Count up the lines below in which the string "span" appears. The reply should be that number alone.

--- RECORDED DATA Enclosed Below ---

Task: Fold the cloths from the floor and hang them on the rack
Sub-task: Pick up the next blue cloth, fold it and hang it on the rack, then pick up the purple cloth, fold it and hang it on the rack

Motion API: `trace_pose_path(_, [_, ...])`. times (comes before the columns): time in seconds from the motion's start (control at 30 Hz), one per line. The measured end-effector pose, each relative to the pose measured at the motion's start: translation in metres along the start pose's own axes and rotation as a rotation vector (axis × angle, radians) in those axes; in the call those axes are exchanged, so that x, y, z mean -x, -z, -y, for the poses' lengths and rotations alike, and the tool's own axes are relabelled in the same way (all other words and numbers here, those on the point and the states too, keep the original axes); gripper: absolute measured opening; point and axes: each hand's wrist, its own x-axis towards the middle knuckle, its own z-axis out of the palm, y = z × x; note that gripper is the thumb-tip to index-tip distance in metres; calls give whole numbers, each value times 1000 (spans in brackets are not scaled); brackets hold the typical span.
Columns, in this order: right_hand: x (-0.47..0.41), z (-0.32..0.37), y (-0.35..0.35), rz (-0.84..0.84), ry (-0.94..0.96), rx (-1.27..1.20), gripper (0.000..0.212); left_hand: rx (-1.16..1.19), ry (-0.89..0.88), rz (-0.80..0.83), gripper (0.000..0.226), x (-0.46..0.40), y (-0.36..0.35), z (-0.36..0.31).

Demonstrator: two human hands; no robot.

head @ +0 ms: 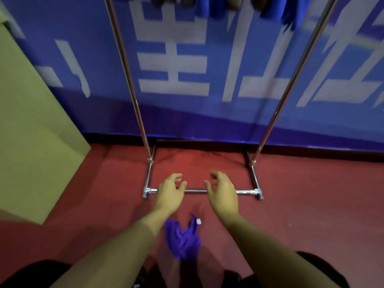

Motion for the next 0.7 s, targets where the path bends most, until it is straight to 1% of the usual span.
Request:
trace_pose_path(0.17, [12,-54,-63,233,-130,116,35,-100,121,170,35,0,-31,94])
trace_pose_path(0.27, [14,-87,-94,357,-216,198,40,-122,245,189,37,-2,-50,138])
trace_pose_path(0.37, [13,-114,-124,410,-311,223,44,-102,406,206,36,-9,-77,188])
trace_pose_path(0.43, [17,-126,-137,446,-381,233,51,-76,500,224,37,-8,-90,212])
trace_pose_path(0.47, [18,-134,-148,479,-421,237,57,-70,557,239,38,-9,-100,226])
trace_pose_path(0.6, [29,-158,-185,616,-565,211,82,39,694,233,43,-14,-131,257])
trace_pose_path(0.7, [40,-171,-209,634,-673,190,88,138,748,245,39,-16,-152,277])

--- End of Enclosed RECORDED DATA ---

* WRITTEN ANSWER *
2